The priest came over, with his handkerchief still clutched in one hand and his prayer book in the other.
“Adrian,” he said, “you have to go home now. Your wife needs your support, and so does your son.”
“I cannot leave her,” said Adrian Montaine. “Not yet, Father.”
“You must,” said Abigore with a sudden and sharp authority in his voice. “Go home and turn to your life and your loved ones. Cecile is safe with the Lord.”
Cecile’s father remained where he was, his mouth slack and open, his breathing troubled. His gaze wandered from my father to the priest and back again. Then he suddenly spun around in an awkward wobbling turn as if he were ill or intoxicated. With no word of farewell, he stalked away from us, past the grave and on toward the gate through which his living family had disappeared a few moments earlier.
“The poor man,” said the priest. “He was here all of yesterday afternoon, watching them dig the grave. It was as if he needed to make sure they did it properly. Young Adrian Junior told me that he had not been home to sleep, just to change his clothes.”
Abigore looked somewhat fatigued himself. His eyes were bloodshot and puffy, and seemed to water on their own. He dabbed at them with his handkerchief, snuffled, and sneezed again.

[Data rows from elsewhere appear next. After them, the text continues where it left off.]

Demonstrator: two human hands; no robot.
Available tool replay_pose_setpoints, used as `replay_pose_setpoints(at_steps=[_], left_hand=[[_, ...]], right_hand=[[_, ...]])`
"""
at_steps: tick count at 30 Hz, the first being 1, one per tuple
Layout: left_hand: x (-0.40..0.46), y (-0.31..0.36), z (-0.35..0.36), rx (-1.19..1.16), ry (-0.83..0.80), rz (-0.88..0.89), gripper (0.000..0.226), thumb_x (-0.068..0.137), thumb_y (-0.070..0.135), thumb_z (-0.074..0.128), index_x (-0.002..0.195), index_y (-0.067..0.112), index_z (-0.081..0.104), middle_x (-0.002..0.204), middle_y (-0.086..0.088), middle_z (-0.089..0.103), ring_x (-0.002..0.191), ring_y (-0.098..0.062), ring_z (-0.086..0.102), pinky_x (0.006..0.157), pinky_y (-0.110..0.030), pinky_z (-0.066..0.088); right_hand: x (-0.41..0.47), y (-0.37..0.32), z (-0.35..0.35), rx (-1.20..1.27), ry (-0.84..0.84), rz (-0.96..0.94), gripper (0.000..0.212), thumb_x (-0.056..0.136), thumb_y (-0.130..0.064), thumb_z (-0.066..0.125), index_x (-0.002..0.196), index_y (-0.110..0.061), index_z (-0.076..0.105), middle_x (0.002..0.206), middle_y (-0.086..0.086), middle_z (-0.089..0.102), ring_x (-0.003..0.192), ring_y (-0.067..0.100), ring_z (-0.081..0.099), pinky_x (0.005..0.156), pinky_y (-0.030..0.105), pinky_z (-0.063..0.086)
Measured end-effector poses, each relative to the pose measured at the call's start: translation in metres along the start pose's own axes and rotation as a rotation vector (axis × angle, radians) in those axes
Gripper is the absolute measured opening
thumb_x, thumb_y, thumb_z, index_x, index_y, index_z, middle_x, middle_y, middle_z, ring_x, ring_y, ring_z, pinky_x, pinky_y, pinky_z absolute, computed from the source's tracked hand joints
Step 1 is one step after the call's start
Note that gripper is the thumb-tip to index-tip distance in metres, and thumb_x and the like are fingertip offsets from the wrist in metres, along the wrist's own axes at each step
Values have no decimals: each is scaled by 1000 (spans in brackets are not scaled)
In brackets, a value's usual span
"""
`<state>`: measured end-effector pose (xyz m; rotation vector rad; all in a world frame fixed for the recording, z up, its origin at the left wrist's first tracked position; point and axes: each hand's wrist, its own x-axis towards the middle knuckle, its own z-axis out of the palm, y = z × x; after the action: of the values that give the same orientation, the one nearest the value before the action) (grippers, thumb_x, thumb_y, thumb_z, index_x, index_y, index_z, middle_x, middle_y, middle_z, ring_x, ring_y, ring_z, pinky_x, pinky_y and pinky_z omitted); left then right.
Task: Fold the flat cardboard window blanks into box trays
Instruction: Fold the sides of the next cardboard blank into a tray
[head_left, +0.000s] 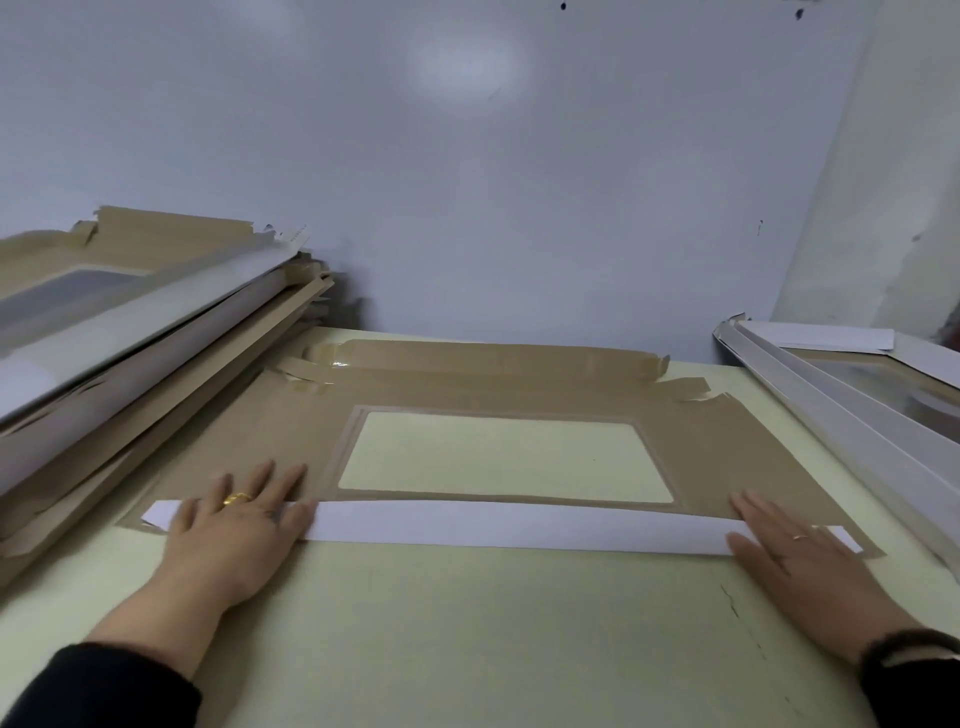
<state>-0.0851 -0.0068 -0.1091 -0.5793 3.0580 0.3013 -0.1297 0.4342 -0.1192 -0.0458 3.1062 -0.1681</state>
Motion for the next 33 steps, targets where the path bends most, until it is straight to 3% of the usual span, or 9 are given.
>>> replay_pose_setpoints(at_steps=[5,8,11,14,19,22,24,29,33], left_hand=[[3,-21,-2,-28,22,-102,48,97,50,19,144,42,11,156,12,5,144,-20,3,113,-36,6],[5,-13,1,42,57,-95,47,99,44,18,145,39,12,156,6,9,143,-20,5,112,-38,8],[5,-5,1,75,136,2,43,100,31,22,143,35,22,152,4,21,141,-19,12,111,-35,11],[1,4,4,-6,233,182,40,97,17,36,135,29,43,143,5,39,134,-18,28,104,-31,21],[-26,45,3,-75,359,563,55,89,48,29,115,14,64,115,-5,63,111,-25,57,89,-31,37],[-42,76,3,49,398,800,50,87,49,34,100,15,69,102,-4,67,93,-22,65,79,-27,35],[-48,92,4,121,441,882,37,84,43,42,86,19,70,91,0,66,77,-20,63,68,-27,33],[-57,109,3,193,475,845,27,62,9,32,51,20,54,60,3,53,48,-16,49,37,-19,24],[-58,106,0,113,504,768,43,60,10,27,76,19,65,67,2,53,49,-15,49,33,-19,21]], right_hand=[[-1,1,-1,14,39,10,63,93,-53,27,146,-30,3,155,-11,4,142,7,1,115,29,4],[-7,-16,-10,35,270,-188,69,86,-54,47,143,-27,19,150,-9,21,140,9,15,111,33,8],[-9,-46,-15,26,480,-559,55,74,-38,66,123,-16,57,130,-1,52,119,16,51,99,33,31],[-8,-74,-11,-38,542,-679,59,48,-6,89,104,-8,70,105,4,70,89,18,69,71,29,56],[-7,-77,-5,-83,633,-720,51,38,7,87,86,-5,74,84,6,74,69,18,71,50,26,55],[-12,-81,-6,-47,728,-719,26,57,9,59,73,-8,71,65,4,67,52,22,63,43,20,48],[-14,-86,-7,-66,800,-758,31,63,4,41,69,-9,68,61,4,62,50,24,59,48,24,49],[-26,-100,-10,-86,963,-829,30,77,1,42,71,-8,70,78,7,68,72,24,64,83,35,46],[-43,-111,-16,12,943,-1069,40,93,-17,42,65,-10,69,69,5,64,61,23,56,58,30,47]])
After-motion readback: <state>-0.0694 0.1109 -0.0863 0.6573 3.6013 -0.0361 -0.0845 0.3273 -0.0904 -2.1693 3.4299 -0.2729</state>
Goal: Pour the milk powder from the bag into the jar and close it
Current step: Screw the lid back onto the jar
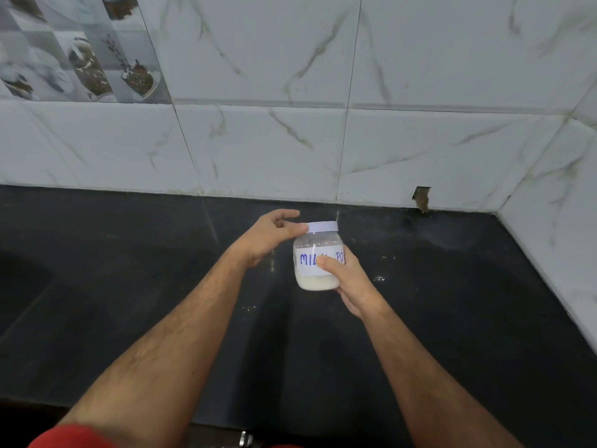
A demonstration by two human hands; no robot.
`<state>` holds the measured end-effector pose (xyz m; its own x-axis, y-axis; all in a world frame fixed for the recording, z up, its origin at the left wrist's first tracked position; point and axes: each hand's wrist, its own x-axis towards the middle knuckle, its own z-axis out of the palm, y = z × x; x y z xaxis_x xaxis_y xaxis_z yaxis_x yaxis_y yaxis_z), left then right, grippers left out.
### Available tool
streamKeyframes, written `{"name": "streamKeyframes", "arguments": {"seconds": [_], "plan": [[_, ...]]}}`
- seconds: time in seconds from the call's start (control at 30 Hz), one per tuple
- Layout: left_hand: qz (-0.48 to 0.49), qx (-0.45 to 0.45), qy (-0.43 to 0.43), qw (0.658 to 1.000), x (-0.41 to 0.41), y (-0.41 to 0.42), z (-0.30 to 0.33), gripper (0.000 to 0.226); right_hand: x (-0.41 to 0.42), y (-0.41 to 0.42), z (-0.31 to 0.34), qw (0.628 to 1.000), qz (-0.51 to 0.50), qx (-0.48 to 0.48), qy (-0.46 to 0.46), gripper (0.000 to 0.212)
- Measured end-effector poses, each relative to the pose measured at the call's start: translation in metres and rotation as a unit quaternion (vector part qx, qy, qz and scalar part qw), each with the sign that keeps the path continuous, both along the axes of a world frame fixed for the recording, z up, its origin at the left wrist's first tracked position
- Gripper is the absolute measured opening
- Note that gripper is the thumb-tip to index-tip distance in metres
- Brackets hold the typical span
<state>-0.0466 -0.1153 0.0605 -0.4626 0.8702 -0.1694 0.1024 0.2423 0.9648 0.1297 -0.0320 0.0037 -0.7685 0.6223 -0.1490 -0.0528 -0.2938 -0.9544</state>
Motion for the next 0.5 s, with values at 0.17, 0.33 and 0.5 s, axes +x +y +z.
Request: {"name": "streamKeyframes", "arguments": {"seconds": [0.17,0.33,0.5], "plan": [[0.025,0.009,-0.048,0.998,-0.014,-0.009,0.001,0.028,-0.013,-0.014,0.008,0.987,-0.084,0.118,-0.067,0.063],[-0.055,-0.047,-0.013,0.997,0.005,-0.002,0.025,0.057,-0.023,-0.031,0.013,0.953,-0.145,0.218,-0.152,0.073],[0.028,-0.086,0.128,0.988,0.017,0.004,0.016,0.084,-0.035,-0.052,0.017,0.936,-0.173,0.237,-0.192,0.082]]}}
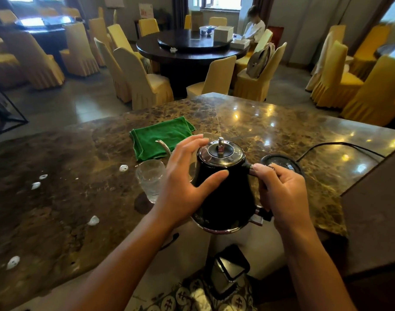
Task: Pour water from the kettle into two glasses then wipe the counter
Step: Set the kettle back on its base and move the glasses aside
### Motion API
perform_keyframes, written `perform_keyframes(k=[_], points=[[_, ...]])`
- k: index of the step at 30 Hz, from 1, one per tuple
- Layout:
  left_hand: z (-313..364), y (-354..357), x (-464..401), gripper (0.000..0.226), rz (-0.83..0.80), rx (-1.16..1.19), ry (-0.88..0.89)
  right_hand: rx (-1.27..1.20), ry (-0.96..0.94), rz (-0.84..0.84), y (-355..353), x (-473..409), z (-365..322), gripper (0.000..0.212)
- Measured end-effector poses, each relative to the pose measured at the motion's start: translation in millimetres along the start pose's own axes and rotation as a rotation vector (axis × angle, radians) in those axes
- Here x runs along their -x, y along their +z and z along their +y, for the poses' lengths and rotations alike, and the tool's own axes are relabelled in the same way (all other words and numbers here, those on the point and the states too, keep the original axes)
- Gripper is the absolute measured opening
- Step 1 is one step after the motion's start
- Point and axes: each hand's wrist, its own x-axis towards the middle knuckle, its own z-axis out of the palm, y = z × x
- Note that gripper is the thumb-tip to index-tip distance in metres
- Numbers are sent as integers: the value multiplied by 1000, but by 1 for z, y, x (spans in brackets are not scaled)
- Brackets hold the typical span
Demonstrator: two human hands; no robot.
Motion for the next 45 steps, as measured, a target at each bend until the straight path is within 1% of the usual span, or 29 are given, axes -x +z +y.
perform_keyframes(k=[2,4,7,9,18,21,24,28,31,36,40,42,45], points=[[5,7,-7,71,-61,24,-40,9,-9,8,-3,2,-2,43],[7,12,-10,70,-101,41,-49,15,-22,16,-6,3,-3,47],[8,18,-11,68,-106,69,-34,14,-43,44,-11,7,-5,61],[8,23,-10,68,-103,87,-21,23,-55,67,-14,10,-7,66],[14,41,-11,81,-162,154,-32,39,-64,101,-33,23,-15,69],[16,44,-13,80,-174,146,-17,37,-78,103,-37,24,-17,67],[19,46,-16,77,-180,126,40,42,-83,130,-40,25,-19,66],[24,48,-27,81,-211,20,169,67,-95,206,-45,27,-22,62],[26,51,-38,80,-249,-36,262,95,-121,281,-47,33,-23,47],[30,65,-63,74,-399,48,342,200,-222,481,-47,41,-31,55],[33,83,-87,72,-470,147,411,238,-265,618,-49,36,-32,53],[34,92,-99,72,-495,121,469,270,-259,686,-50,30,-30,50],[33,109,-115,72,-545,95,503,298,-256,731,-56,17,-30,50]])
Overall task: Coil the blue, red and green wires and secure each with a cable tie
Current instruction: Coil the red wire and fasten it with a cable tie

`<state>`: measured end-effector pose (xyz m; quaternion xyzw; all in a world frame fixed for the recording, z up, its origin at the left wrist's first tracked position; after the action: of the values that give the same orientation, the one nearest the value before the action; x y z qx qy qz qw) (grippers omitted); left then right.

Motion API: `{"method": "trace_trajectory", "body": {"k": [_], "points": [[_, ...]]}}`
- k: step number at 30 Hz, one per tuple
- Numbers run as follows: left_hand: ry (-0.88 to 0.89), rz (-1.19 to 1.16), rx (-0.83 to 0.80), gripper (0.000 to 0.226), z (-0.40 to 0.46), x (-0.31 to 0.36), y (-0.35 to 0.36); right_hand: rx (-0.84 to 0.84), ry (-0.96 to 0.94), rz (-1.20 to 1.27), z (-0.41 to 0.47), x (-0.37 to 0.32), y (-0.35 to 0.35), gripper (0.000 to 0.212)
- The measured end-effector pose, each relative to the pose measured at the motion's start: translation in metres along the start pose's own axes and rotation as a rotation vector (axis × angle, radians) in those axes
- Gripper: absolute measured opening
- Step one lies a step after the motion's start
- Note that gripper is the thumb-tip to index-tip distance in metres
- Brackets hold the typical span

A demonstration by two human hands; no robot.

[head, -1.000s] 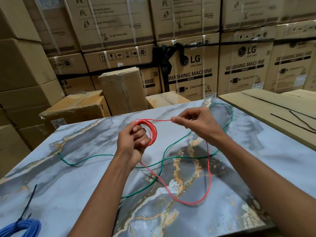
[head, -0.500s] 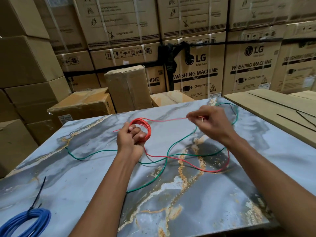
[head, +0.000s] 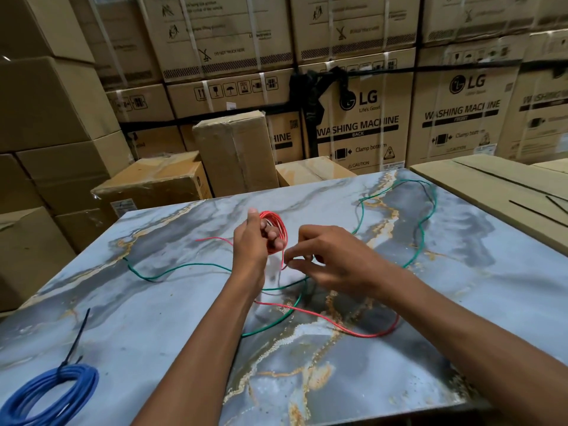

“My apologies,” he said automatically. “I am afraid I am coming down with a cold. It is this horrific weather. Let us go inside. May I offer you a cup of tea?”
“No, thank you. We had better get home,” said my father. “We just wanted to show our respect.”
“Naturally. Perhaps another time?” He raised his prayer book as a gesture of parting. There was perhaps a degree of relief beneath the courteously offered invitation.
“He seems to be a good priest,” said the Commissioner as we watched the stooped figure head to his residence with a not entirely dignified haste.
“At least he managed to get the father to go home,” said Papa. “Those poor people. I suppose they are unlikely to receive an explanation for the girl’s disappearance?”
“Not with our help, at least,” said the Commissioner. “A natural death does not require further investigation.”
My father shook his head. “Those poor people,” he repeated. “But there you are. Nothing more we can do. Let us go home. Will you join us, Mr. Commissioner?”
“Delighted, dear friend. Delighted.”
I noticed them just as we were about to leave. A scatter of tiny droplets of blood in the sunken snow. They were already losing their shape and becoming paler and fuzzier at the edges as they seeped into the collapsing crystals of the snow.
“Look,” I said.
My father looked down at the crimson spots.
“Blood,” he said. “Where did that come from?”
“It must be either from Monsieur Montaine or Father Abigore,” I said. “It is fresh.”
“Is it of any significance?” asked the Commissioner.
My father frowned. “Probably not,” he said. “There is so little of it. A small scratch, perhaps?”